This is the latest of the indies in this list to just come out. Developed by Klei and co-funded by Microsoft Game Studios, you play the unnamed title ninja in a whirlwind of a tale of honor, betrayal, and madness. Mark of the Ninja is also known for its unique take on the stealth action genre, with line-of-sight and one-hit kill systems encouraging you to take it slow and truly act like a ninja. It was one of the highlights of the Xbox 360 indie game division and now, you can play it DRM-free on your PC.

Pixeljunk Shooter

Q-Games has made a name for themselves with the Pixeljunk brand. This fourth game is the first one to have a narrative, as you play a search-and-rescue team seeking out scientists lost in a part-subterranean, part-aquatic, part-volcanic world. You use missiles to destroy rock and manipulate different water, magma, and a mysterious third black liquid to facilitate your rescues.

Hotline Miami

Now, we get a little brutal.
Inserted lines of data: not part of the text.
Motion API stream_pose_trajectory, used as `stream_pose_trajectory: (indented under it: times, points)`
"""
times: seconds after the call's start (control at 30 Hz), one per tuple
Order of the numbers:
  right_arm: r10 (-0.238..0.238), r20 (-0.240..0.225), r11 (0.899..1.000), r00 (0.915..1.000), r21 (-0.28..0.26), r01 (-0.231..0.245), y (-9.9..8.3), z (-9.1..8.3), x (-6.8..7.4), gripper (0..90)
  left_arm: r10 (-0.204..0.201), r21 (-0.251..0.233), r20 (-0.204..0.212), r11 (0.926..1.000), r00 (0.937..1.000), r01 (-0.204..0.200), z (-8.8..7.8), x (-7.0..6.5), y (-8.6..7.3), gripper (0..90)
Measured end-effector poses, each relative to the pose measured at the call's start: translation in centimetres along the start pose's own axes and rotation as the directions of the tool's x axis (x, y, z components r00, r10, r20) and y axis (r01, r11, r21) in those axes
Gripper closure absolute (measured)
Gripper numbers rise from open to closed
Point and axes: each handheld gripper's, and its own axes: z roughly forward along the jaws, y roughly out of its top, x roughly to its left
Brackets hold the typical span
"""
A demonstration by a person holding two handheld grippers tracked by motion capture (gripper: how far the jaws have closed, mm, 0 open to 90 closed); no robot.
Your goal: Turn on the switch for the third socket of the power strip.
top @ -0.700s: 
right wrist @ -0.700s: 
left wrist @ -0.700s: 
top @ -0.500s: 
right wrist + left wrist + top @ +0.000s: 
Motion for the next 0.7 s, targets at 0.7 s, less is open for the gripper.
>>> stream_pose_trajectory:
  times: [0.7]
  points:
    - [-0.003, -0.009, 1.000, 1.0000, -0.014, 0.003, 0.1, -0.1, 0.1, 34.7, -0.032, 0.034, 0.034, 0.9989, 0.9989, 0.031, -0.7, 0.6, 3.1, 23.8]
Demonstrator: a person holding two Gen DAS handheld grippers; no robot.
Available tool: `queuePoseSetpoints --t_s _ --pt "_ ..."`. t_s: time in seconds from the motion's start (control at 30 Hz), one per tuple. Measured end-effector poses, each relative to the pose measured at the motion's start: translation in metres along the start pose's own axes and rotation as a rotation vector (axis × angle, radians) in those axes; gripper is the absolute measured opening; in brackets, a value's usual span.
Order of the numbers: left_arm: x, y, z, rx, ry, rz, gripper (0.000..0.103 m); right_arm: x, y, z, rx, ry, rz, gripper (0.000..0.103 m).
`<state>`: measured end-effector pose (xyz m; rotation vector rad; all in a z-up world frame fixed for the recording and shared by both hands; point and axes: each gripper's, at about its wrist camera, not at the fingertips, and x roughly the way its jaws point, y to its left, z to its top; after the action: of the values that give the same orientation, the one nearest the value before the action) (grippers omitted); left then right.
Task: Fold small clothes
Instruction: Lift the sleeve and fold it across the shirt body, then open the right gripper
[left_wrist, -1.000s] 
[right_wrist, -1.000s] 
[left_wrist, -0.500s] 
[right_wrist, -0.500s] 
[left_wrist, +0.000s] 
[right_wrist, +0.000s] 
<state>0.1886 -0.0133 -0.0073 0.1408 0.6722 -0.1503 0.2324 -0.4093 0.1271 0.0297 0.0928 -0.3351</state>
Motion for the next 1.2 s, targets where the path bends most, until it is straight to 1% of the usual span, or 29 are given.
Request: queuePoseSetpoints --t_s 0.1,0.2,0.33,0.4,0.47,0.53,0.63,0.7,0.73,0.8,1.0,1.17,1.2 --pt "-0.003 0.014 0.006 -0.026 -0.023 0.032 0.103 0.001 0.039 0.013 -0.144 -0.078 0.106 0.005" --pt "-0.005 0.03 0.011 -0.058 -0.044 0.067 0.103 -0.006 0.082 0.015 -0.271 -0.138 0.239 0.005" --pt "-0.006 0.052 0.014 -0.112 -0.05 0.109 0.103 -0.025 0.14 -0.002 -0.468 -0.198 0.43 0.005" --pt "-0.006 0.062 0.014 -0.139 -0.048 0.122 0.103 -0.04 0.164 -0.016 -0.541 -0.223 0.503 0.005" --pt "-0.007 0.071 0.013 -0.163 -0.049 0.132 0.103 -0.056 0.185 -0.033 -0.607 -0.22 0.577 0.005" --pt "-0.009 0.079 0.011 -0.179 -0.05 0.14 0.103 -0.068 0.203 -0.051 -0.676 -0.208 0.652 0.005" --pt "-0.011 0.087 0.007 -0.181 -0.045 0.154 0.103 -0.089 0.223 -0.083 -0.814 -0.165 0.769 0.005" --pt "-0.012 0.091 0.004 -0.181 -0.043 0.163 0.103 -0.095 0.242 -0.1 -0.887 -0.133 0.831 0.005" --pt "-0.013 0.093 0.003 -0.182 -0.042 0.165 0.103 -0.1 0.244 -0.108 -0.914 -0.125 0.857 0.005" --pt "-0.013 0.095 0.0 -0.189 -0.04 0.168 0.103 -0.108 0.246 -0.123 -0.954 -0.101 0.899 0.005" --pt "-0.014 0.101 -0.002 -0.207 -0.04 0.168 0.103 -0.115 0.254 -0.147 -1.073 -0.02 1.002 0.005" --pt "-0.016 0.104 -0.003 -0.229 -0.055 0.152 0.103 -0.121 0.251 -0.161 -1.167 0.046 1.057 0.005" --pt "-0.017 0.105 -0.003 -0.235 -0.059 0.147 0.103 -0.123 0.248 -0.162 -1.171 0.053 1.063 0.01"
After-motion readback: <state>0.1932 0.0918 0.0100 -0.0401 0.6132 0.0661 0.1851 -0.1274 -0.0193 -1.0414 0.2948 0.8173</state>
Hotline Miami is a top-down noir action game with a distinct aesthetic inspired by Nicholas Winding Refn’s film, Drive, and drug-smuggling documentary, Cocaine Cowboys. You are Jacket, a small-time punk who’s knee-deep in such a drug-smuggling ring, but following the murder of a loved one and possibly under the influence yourself, you go on a vicious rampage. Hotline Miami was rapidly ported to PS3 and Vita following its launch success and in fact, famously came out too early, due to a bug in PSN.

Don’t Starve

Another Klei Entertainment gig, Don’t Starve made a name for itself as one of the first games to be released on the PlayStation 4. In the midst of the early drought, it thrived as PS4 gamers, hungry to play anything, embraced the harsh survival game completely. You have to take care of your playable character, Wilson, making sure he’s well-fed, that he keeps the monsters at bay, and that he does not go completely nuts.

Dust: An Elysian Tail

Dust: An Elysian Tail has a pretty amazing backstory, as the design, programming, voice acting, soundtrack, and much of the story was made by Dean Dodrill. It also impressed Microsoft so much while in development that it won the Dream.Build.Play challenge and was essentially fast tracked to release for the Xbox 360. The eponymous Dust tries to recover his memories as he fights for the anthropomorphic people of Falana in this action RPG side-scroller.

La-Mulana

Now, we’re getting to the retro inspired-remakes. La-Mulana is a punishing side-scroller reminiscent of the MSX game The Maze of Galious, although it also borrows from other games, particularly the Metroidvanias. As Lemeza Kosugi, you traverse treacherous dungeons with low health but a lot of items to find and power you up and bring you to certain areas. The key gameplay mechanic is compelling the player to choose between moving forward, with ever slimming chances of survival, or warping out, with adverse conditions preventing you from coming back. This risk-reward system will keep you hooked, cursing and screaming the whole time. Interestingly, the game is one of those rare indies that became a hit on WiiWare and was localized there first before Windows.

Mutant Mudds

Outspoken Renegade Kid founder Jools Watsham says Mutant Mudds was originally intended as a third-person shooter, but after several attempts to get it published failed, it was reworked from the ground up as a side-scroller in the vein of Game Boy platformers, such as Wario Land and Gargoyle’s Quest. As Maxor his grandma, it’s up to you to stop the extraterrestrial Muddy invasion, armed with a jet pack and a deadly water gun. It’s Mutant Mudds‘ unique level design, which has you moving to and fro the foreground and background of stages, that gives it its unique charm.

Octodad: Dadliest Catch

The sequel to the freeware hit, Octodad: Dadliest Catch finds you once again playing the role of an octopus trying to fit in the mold of a suburban family. Every challenge is an attempt to fit in human existence without letting the world in on the fact that you are an octopus. The hook here is that you have to do these human things using  your very nonhuman tentacles, making gameplay simultaneously challenging and hilarious. As an additional stroke of genius, in multiplayer, each player uses a different tentacle, making coordination essential unless you just want to make each other laugh. Developers Young Horses, Inc. originally came up with Octodad as students in DePaul University and found an eager audience waiting for them when they brought the sequel over to PlayStation 4.

Shovel Knight

We are rounding off this list with two very solid titles. Do I even need to introduce this one to you?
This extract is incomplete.